> **EXERCISE AIM**: Return the lines from the start of the data through the line with "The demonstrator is". Include both of those lines and no others.

> **GIVEN DATA**:
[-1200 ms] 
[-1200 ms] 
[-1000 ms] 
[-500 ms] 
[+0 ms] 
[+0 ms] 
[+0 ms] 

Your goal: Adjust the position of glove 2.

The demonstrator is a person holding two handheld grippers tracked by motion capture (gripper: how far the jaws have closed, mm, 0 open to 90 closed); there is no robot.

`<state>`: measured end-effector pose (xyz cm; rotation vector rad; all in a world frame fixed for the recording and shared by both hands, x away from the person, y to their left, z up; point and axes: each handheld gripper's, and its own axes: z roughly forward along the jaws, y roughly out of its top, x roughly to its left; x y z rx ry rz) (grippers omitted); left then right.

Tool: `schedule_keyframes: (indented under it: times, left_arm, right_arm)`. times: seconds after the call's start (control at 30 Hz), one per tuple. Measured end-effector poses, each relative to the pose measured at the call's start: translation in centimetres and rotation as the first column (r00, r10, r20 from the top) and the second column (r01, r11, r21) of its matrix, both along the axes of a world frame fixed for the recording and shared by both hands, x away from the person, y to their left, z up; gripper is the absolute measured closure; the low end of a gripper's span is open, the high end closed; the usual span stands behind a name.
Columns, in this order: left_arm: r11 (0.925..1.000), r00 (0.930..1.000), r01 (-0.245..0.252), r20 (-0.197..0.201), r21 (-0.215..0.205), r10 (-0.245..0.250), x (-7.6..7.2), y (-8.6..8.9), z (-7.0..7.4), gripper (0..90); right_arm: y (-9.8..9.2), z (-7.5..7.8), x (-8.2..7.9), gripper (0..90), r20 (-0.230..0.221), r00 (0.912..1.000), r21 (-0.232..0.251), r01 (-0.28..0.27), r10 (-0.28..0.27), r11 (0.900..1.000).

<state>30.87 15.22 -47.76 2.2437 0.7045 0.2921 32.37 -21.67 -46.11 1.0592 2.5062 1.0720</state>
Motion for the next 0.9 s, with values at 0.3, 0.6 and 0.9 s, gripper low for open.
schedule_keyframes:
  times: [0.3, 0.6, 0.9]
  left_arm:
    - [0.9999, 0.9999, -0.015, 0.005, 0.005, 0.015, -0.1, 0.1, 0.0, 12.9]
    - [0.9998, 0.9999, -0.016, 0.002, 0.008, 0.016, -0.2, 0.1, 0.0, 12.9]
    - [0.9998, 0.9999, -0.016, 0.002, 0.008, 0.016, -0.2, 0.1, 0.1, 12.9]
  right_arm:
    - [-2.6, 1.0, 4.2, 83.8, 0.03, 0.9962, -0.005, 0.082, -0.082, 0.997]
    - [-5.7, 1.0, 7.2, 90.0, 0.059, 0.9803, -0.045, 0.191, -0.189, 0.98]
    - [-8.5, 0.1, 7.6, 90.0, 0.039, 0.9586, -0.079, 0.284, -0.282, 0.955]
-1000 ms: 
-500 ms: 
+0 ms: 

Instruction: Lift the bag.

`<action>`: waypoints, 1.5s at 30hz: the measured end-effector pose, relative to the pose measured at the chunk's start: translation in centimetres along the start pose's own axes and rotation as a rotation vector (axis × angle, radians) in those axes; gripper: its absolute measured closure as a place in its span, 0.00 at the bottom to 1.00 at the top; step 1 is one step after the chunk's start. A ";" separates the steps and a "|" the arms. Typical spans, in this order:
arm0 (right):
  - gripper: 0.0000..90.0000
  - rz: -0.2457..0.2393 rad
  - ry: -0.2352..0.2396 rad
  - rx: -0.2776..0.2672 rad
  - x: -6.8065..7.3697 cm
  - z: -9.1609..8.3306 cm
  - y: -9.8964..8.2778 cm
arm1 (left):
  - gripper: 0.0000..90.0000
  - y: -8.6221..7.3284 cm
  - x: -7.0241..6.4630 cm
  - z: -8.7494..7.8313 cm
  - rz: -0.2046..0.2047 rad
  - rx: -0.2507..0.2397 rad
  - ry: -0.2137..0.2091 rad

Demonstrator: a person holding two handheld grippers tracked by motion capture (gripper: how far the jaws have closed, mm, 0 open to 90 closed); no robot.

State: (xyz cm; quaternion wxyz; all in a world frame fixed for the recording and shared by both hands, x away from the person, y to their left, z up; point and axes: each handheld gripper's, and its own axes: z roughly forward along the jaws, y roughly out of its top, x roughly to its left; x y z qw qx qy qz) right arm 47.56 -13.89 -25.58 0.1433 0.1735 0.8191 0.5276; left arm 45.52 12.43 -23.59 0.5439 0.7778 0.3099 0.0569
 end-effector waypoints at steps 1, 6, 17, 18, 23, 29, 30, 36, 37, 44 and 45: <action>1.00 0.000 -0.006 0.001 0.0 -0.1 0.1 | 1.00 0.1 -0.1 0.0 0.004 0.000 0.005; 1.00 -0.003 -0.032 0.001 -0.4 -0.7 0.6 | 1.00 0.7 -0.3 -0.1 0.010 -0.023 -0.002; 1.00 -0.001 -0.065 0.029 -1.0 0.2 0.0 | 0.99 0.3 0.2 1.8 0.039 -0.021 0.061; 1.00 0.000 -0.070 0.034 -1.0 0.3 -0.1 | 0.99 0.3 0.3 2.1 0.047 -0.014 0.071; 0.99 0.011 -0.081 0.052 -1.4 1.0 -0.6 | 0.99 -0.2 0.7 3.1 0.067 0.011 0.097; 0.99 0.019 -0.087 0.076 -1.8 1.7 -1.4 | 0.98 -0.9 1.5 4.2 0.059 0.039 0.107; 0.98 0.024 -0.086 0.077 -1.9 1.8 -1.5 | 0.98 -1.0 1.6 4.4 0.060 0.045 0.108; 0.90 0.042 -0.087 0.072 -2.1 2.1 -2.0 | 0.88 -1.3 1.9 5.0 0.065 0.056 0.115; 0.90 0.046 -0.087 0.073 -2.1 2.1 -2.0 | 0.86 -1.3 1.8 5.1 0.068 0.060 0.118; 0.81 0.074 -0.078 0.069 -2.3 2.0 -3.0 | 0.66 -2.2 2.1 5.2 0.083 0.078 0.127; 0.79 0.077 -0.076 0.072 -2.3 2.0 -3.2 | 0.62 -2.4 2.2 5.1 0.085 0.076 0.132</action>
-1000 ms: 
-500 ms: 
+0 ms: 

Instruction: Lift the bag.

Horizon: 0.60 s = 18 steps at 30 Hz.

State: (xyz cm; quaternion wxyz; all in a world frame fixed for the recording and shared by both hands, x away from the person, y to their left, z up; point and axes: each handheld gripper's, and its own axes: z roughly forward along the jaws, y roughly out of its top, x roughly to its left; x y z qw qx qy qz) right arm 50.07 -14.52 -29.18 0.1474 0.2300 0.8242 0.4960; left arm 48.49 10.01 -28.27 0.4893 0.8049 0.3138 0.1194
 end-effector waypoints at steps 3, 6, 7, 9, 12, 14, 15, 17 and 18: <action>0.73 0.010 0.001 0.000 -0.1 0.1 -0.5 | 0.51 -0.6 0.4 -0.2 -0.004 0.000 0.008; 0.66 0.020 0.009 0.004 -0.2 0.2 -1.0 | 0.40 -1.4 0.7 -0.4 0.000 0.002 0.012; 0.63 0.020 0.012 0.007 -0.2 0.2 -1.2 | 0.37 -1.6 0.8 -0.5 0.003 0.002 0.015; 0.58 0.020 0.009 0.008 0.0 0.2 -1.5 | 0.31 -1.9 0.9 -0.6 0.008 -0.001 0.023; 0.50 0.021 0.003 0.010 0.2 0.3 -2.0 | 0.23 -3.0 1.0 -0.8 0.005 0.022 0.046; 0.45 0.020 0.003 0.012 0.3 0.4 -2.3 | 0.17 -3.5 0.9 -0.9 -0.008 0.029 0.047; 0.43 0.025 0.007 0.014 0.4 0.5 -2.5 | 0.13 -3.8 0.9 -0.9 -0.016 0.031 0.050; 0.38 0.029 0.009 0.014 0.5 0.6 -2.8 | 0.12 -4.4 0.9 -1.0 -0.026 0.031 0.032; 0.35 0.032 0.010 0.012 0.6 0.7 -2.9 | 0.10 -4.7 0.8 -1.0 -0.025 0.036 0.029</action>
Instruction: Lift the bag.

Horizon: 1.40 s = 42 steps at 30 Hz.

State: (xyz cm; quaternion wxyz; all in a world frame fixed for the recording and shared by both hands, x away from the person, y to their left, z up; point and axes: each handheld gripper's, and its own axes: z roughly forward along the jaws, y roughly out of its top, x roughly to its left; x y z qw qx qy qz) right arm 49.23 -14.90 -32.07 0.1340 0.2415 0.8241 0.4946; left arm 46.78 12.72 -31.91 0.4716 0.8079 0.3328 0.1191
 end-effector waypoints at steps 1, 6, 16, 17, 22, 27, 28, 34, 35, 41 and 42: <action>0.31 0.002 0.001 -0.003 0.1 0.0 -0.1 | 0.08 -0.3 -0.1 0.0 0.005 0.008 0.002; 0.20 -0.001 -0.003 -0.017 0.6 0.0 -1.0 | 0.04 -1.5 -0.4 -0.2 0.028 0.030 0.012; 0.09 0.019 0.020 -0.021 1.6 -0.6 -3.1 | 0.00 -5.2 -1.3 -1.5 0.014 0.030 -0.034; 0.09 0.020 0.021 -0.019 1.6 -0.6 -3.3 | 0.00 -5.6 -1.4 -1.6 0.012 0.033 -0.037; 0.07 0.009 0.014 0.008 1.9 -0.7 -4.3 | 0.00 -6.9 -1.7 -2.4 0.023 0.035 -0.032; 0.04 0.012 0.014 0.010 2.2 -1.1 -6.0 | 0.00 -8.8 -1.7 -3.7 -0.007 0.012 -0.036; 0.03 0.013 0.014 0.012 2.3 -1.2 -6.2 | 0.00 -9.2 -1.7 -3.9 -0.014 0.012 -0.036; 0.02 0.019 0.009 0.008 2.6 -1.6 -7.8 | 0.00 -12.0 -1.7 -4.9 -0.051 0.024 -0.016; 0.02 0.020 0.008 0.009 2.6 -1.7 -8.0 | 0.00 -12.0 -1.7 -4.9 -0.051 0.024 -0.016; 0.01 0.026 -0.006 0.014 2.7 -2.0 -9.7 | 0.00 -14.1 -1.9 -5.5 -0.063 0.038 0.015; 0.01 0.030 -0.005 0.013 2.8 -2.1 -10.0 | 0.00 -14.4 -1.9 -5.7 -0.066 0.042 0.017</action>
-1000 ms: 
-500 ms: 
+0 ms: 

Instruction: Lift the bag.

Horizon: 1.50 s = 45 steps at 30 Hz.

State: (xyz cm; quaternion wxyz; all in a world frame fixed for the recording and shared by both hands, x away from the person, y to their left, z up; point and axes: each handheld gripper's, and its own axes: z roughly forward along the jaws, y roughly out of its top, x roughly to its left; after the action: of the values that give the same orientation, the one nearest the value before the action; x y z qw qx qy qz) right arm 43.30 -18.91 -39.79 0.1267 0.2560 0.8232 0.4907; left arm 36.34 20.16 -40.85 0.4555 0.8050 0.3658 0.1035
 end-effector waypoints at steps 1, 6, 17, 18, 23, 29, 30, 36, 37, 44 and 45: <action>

> **ANSWER FOR THIS EXERCISE**:
[-1200 ms] 
[-1200 ms] 
[-1000 ms] 
[-500 ms] 
[+0 ms] 
[+0 ms] 
[+0 ms] 

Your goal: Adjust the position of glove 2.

The demonstrator is a person holding two handheld grippers tracked by motion capture (gripper: how far the jaws have closed, mm, 0 open to 90 closed); there is no robot.

There is no more output for this exercise.